4. DIVERSIFAME:This describe as a two different ways.


a. Fame of the mother brand successfully extended to others. For e.g., Videocon Industries
started out primarily as a consumer durables manufacturer, but its ambitions have today
led it into a wide-ranging set of businesses, which include oil exploration,
telecommunications, financial services, direct-to-home, apart from its staple consumer
durables division. Of these businesses, the oil & gas foray has proved quite successful for

Videocon, and is likely to become a money-spinner in the coming years. The company owns
a stake in oil fields in Brazil, Indonesia and Mozambique.
b. By extending this concept to surrogate advertisements, where the product advertised and
the product intended to be advertised are different. This is mainly happened in the product
which is not legally advertised in a country. For e.g., liquor, narcotic and tobacco products.
various reputed companies started advertising surrogate products such as audio
cassettes, drinking water, soda, juices, etc., under the same brand name under which they
advertised prohibited products / commodities. Advertising is done through these surrogate
products simply to ingrain name of the brand in the mind of consumers of liquor & cigarette
which would increase sales of commodities and ultimately result in revenue generation to
the companies.
Few examples from tobacco industry of companies engaged in Surrogate Advertising in India
are: Red & White Bravery Awards, Wills Lifestyle Clothing Line, Four Square White Water
Rafting and Godfrey Phillips Bravery Awards.
Few Examples from liquor industry of companies engaged in Surrogate Advertising in India
are: Bagpiper Soda, Cassettes & CDs, Haywards Soda, Royal Challenge Golf Accessories &
Mineral Water, Kingfisher Mineral Water, White Mischief Holidays, Smirnoff Cassettes & CDs,
Imperial Blue Cassettes & CDs and Teachers Achievement Awards.
5. DIVERSIFAD:The word FAD means fashion, trend that may not last.
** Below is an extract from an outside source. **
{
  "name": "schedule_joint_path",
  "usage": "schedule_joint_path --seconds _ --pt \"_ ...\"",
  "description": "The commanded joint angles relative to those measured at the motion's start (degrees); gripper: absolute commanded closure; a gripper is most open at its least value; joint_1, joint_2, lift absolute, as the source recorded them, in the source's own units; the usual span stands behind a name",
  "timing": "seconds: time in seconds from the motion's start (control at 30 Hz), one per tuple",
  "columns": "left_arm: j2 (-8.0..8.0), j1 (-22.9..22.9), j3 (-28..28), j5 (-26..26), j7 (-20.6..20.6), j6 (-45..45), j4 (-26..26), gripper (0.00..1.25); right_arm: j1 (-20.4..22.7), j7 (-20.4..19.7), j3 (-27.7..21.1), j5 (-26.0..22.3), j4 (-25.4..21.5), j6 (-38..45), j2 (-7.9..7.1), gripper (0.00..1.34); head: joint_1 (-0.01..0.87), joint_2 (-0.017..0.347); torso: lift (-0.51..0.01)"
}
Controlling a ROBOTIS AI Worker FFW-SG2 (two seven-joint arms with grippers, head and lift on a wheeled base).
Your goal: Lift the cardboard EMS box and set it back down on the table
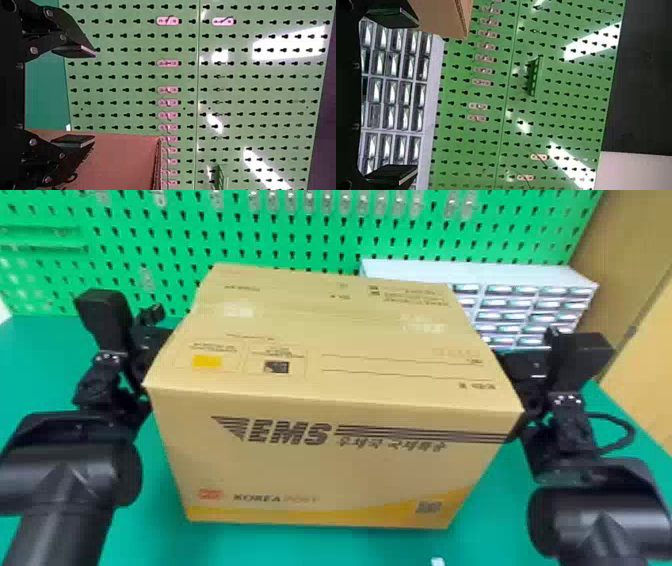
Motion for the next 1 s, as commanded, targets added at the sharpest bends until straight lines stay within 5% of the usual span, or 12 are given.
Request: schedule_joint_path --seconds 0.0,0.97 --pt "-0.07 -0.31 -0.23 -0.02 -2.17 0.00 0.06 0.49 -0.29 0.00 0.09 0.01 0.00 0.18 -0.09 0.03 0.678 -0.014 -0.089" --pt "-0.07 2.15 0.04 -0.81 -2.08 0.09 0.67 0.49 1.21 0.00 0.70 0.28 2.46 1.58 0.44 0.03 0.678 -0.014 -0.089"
When sectors opens up or new opportunity is
tapped many companies or business house enter the sector. This is a common and historically
proven fact that many companies had intend. Most of them died natural death ( failure or acquired
by others). At the end of business cycle three companies take away the market share, Popularly
called power of 3. This is called herd mentality.
Example of sectors where herd mentality is noticeable are small cars, e-retelling, smart phones,
low cost budget airlines, telecommunication, news channel, steel, cement, television etc.